— What you should do —
For the word "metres", count the lines of the listing that contain it and give only the count.

╭─ Recorded information

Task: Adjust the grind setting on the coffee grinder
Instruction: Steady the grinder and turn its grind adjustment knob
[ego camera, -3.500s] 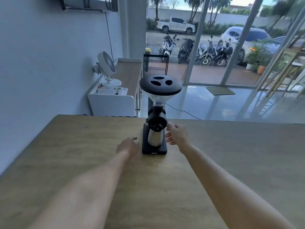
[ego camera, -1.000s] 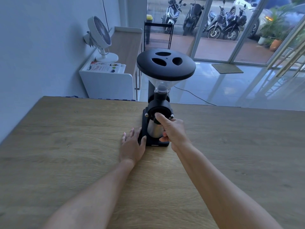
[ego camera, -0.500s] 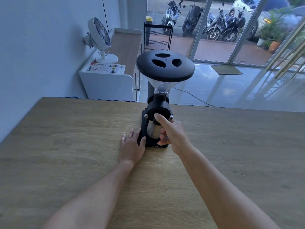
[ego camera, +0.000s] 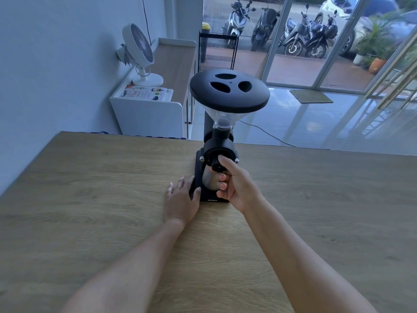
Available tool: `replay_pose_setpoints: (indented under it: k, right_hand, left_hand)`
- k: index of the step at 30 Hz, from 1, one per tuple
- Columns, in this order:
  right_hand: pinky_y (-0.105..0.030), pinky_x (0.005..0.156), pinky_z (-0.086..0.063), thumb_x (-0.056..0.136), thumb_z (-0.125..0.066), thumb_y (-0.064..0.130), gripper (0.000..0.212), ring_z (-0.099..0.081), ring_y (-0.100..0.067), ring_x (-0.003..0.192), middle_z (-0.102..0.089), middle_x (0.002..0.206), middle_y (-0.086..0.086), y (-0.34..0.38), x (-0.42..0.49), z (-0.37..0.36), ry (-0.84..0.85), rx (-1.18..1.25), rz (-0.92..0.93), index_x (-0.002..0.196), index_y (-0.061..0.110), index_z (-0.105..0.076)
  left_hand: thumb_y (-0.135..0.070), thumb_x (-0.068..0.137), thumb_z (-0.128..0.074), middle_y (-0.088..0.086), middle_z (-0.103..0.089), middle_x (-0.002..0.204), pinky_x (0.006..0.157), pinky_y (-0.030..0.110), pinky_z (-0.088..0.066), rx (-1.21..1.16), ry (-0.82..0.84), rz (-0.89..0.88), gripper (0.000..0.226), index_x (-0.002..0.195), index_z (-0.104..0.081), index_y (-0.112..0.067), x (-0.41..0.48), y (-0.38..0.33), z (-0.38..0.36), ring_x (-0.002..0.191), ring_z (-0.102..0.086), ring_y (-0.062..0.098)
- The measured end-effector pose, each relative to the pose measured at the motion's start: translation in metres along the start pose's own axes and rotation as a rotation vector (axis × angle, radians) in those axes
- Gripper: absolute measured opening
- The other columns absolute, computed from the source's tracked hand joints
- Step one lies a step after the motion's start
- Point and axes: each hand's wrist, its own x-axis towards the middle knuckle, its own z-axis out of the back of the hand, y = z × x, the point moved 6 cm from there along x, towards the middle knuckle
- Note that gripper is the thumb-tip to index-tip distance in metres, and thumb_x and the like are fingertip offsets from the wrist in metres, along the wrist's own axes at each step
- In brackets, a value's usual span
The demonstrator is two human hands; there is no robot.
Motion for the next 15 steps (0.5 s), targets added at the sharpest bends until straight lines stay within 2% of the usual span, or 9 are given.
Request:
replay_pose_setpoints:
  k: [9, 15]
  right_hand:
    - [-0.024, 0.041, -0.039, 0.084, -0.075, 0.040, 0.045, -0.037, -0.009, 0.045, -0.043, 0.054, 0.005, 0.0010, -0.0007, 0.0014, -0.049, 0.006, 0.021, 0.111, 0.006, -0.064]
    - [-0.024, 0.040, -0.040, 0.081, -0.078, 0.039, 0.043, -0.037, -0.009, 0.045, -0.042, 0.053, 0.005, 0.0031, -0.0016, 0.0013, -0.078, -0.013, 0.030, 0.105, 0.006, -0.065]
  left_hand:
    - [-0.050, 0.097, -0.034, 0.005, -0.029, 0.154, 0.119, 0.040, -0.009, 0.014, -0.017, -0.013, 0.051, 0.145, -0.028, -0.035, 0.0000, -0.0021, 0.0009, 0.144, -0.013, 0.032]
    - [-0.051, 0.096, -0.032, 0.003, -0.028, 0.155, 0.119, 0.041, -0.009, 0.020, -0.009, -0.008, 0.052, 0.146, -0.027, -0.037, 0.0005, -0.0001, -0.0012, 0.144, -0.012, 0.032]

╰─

— The answer —
2